5/22/2007

guest post: Kenneth Fearing

Green Light
--Kenneth Fearing

Bought at the drug store, very cheap; and later pawned.
After a while, heard on the street; seen in the park.
Familiar, but not quite recognized.
Followed and taken home and slept with.
Traded or sold. Or lost.

Bought again at the corner drug store,
At the green light, at the patient’s demand, at nine o’clock.
Re-read and memorized and re-wound.
Found unsuitable.
Smashed, put together, and pawned.

Heard on the street, seen in a dream, heard in the park, seen
by the light of day;
Carefully observed one night by a secret agent of the Greek
Hydraulic Mining Commission, in plain clothes, off
duty.
The agent, in broken English, took copious notes. Which he
lost.
Strange, and yet not extraordinary.
Sad, but true.

True, or exaggerated, or true;
As it is true that the people laugh and the sparrows fly;
As it is exaggerated that the people change, and the sea stays;
As it is that the people go;
As the lights go on and it is night and it is serious, and just
the same;
As some one dies and it is serious, and the same;
As a girl knows and it is small, and true;
As the corner hardware clerk might know and it is true, and
pointless;
As an old man knows and it is grotesque, but true;
As the people laugh, as the people think, as the people
change,
It is serious and the same, exaggerated or true.

Bought at the drug store down the street
Where the wind blows and the motors go by and it is always
night, or day;
Bought to use as a last resort,
Bought to impress the statuary in the park.
Bought at a cut rate, at the green light, at nine o’clock.
Borrowed or bought. To look well. To ennoble. To prevent
disease. To entertain. To have.
Broken or sold. Or given away. Or used and forgotten.

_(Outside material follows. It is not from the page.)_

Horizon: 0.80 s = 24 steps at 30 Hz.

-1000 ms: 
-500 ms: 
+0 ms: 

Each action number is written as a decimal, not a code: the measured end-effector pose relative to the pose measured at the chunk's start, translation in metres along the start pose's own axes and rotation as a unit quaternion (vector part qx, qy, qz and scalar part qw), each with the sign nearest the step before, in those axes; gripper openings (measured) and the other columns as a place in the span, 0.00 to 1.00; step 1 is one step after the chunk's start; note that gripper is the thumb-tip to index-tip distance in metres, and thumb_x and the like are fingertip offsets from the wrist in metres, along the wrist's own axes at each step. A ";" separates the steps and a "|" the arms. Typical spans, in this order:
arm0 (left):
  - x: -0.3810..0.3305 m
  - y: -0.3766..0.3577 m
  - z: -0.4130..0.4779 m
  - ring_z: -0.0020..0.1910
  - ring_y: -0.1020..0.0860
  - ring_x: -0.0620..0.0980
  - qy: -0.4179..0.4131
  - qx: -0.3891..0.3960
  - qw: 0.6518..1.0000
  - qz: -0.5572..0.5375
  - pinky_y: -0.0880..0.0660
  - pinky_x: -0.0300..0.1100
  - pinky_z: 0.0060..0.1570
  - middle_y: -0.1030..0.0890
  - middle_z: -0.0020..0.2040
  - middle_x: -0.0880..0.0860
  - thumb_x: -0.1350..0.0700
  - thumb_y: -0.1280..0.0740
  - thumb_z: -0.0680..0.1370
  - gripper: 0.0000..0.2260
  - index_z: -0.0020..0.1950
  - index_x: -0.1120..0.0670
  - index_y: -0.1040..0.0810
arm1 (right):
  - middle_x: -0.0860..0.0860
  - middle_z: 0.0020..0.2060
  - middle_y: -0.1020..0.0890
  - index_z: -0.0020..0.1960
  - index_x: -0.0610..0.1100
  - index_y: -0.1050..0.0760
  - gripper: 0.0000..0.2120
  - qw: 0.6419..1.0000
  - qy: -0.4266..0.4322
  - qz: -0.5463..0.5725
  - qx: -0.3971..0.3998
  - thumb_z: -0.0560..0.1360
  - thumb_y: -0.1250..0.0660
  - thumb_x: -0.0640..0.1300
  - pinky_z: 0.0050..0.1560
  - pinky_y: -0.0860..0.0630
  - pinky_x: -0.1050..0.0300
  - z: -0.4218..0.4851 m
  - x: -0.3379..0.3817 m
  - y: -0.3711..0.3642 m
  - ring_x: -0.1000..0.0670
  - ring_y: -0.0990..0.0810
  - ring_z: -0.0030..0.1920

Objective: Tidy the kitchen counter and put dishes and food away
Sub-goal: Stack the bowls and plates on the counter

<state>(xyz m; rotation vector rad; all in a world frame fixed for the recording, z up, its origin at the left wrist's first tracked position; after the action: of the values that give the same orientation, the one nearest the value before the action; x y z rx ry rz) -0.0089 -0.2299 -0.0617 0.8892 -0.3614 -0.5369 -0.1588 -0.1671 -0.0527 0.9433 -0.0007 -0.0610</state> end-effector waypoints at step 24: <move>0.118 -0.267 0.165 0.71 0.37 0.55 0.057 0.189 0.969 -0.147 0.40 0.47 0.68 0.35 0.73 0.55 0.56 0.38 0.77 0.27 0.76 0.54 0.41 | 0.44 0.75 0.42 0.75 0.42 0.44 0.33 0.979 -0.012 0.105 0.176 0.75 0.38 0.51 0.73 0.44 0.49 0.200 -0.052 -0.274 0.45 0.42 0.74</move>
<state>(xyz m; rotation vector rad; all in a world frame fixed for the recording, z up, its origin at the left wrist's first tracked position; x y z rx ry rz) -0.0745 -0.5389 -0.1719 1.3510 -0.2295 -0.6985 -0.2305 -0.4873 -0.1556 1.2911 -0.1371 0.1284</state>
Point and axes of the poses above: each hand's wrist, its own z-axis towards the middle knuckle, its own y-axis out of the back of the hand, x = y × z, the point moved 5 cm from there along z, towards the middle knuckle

Or
lost.

1 comment:

Kasey Mohammad said...

Fearing is great. He's one of those midcentury poets who don't fit squarely into any movement or school or category--except for the category I just formulated in this sentence, of course.

I highly recommend his novel The Big Clock, which was made into a very good noir film directed by John Farrow in 1948 with Ray Milland, Charles Laughton, Maureen O'Sullivan, and Elsa Lanchester (and then remade in 1987 as the so-so No Way Out starring Kevin Costner and Sean Young).